Immer wieder solche Fundstücke: Ein kasachisches Buch über “Die großen Türken” präsentiert Attila als zweiten großen Türken. Peter der Große schickte eine Expedition, um einen Landweg zum Kaukasus zu finden, da er zwischen russischem Kernland und Kaukasus ein Meer lokalisierte. Und immer wieder diese Kleinigkeiten: Lüling arbeitete mit der traditionellen Chronologie, er hatte also viel Zeit…

Eugen Gabowitsch

Am 4. Dezember wird Ulrich Voigt im Neuen Berliner Geschichtssalon (Sahara City, Ottostr. 19, 19 Uhr) zur Kritik der Chronologiekritik vortragen. Ob ich es dorthin schaffe, weiß ich noch nicht, auf jeden Fall schaffe ich es wohl nicht oder viel zu spät zu Tine Wagner, was mich etwas ärgert:

Hupen im Tunnel

3 Responses to “Alle Sinne”

  1. A Says:

    Wird “Discordian Like You” jetzt die nächste Vermashung mit Torsun oder was?
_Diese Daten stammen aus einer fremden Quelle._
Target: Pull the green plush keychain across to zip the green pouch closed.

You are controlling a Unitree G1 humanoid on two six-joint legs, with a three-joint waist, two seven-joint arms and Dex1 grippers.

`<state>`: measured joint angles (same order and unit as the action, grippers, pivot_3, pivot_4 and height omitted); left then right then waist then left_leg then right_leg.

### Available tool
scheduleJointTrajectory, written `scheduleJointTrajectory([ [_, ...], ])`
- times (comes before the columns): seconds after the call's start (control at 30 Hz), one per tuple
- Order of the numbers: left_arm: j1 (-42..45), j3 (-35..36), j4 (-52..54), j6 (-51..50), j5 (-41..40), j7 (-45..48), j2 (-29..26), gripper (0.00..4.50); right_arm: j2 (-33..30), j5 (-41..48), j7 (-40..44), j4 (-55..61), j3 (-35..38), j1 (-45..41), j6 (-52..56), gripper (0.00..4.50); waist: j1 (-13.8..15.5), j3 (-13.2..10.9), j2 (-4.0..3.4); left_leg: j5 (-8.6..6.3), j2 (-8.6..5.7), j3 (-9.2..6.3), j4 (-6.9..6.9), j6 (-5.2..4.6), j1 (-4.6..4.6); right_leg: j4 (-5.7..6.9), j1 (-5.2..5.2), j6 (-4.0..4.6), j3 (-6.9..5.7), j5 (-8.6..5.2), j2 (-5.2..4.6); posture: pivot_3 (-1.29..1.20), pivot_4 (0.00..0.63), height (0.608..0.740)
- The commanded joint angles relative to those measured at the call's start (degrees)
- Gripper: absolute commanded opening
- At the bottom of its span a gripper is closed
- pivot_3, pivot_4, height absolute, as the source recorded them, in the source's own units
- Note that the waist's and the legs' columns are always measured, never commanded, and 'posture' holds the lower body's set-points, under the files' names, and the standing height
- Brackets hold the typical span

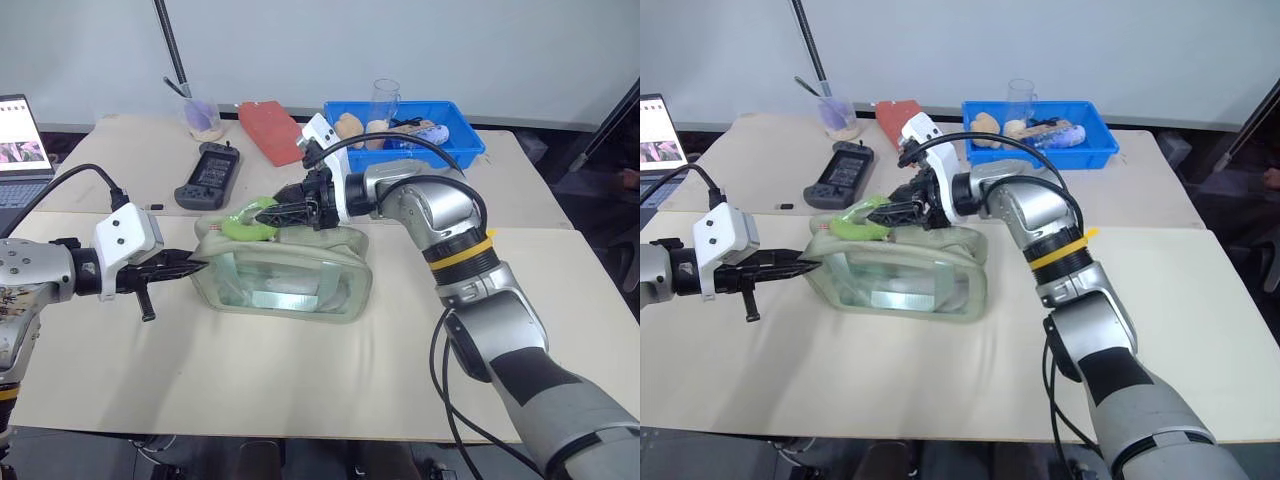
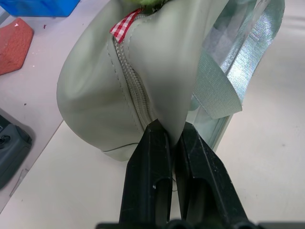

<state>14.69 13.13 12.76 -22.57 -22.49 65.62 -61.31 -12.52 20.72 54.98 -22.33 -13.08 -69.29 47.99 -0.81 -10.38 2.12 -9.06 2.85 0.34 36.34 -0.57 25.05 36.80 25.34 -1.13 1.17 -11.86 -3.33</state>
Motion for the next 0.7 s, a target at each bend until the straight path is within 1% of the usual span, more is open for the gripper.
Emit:
scheduleJointTrajectory([
  [0.03, 0.72, -0.93, -0.11, 0.73, 0.50, 0.34, -0.28, 0.00, -1.11, 1.08, -0.14, 4.17, 2.00, -0.01, 1.38, 1.56, 0.02, 0.00, 0.00, 0.00, 0.00, 0.00, 0.00, 0.00, 0.00, 0.00, 0.00, 0.00, 0.00, 0.00, 0.00, 0.00, 0.150, 0.740],
  [0.13, 1.75, -1.80, -1.24, 1.32, 0.91, 0.58, -0.14, 0.00, -1.96, 2.40, -0.47, 7.06, 2.99, 0.76, 3.63, 0.55, 0.06, 0.00, 0.00, 0.00, 0.00, 0.00, 0.00, 0.00, 0.00, 0.00, 0.00, 0.00, -0.01, 0.00, 0.00, 0.00, 0.150, 0.740],
  [0.17, 2.11, -2.12, -1.58, 1.52, 1.05, 0.61, -0.03, 0.00, -2.38, 2.80, -0.67, 8.27, 3.39, 1.13, 4.43, 0.24, 0.07, 0.00, 0.00, 0.00, 0.00, 0.00, 0.00, 0.00, 0.00, 0.00, 0.00, 0.00, -0.01, 0.00, 0.00, 0.00, 0.150, 0.740],
  [0.2, 2.52, -2.51, -1.97, 1.73, 1.21, 0.61, 0.13, 0.00, -2.93, 3.23, -1.07, 9.56, 4.07, 1.52, 5.36, 0.03, 0.06, 0.00, 0.00, 0.00, 0.00, 0.00, 0.00, 0.00, 0.00, 0.00, 0.00, 0.00, -0.01, 0.00, 0.00, 0.00, 0.150, 0.740],
  [0.3, 3.22, -3.30, -2.73, 2.23, 1.52, 0.67, 0.43, 0.00, -5.32, 4.60, -2.56, 13.11, 6.82, 2.52, 8.25, 0.03, 0.19, 0.00, 0.00, 0.00, 0.00, 0.00, 0.00, 0.00, 0.00, -0.01, -0.01, -0.01, -0.03, 0.00, -0.01, 0.00, 0.150, 0.740],
  [0.5, 2.84, -3.31, -3.91, 3.02, 1.86, 1.00, 0.13, 0.00, -12.79, 5.33, -9.33, 19.31, 14.74, 4.83, 12.90, 0.03, 0.31, 0.00, 0.00, 0.00, -0.01, 0.00, 0.00, 0.00, 0.01, -0.03, -0.01, -0.01, -0.03, -0.01, -0.03, 0.00, 0.150, 0.740],
  [0.63, 2.49, -3.41, -4.81, 3.64, 2.09, 1.23, -0.14, 0.00, -18.49, 5.33, -12.48, 21.96, 18.27, 8.06, 14.97, 0.03, 0.40, 0.00, 0.00, 0.00, -0.01, 0.01, 0.00, 0.00, 0.00, -0.06, -0.03, 0.00, -0.02, -0.01, -0.05, 0.00, 0.150, 0.740],
  [0.7, 2.66, -3.70, -5.59, 4.19, 2.36, 1.35, -0.15, 0.00, -21.69, 4.98, -13.67, 23.14, 19.95, 11.18, 15.40, 0.03, 0.20, 0.00, 0.01, 0.00, -0.02, 0.03, 0.00, 0.00, 0.00, -0.08, -0.03, 0.00, -0.02, -0.01, -0.06, 0.00, 0.150, 0.740],
])
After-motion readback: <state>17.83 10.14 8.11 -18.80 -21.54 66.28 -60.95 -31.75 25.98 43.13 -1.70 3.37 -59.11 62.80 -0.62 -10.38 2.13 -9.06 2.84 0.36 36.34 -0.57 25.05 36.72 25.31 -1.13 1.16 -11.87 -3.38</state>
Muß Kongreß beschallen!!!

  2. kapsler hauser Says:

    so wie es bei mir aussieht, finde ich vor der anstehenden tour leider keine zeit für solche dinge. nach der tour kann man das gerne machen, auch wenn dann leider der kongress schon vorbei ist.

    bestes,
    torsun

  3. classless Says:

    Das sollten eh die Hacker selber machen, finde ich.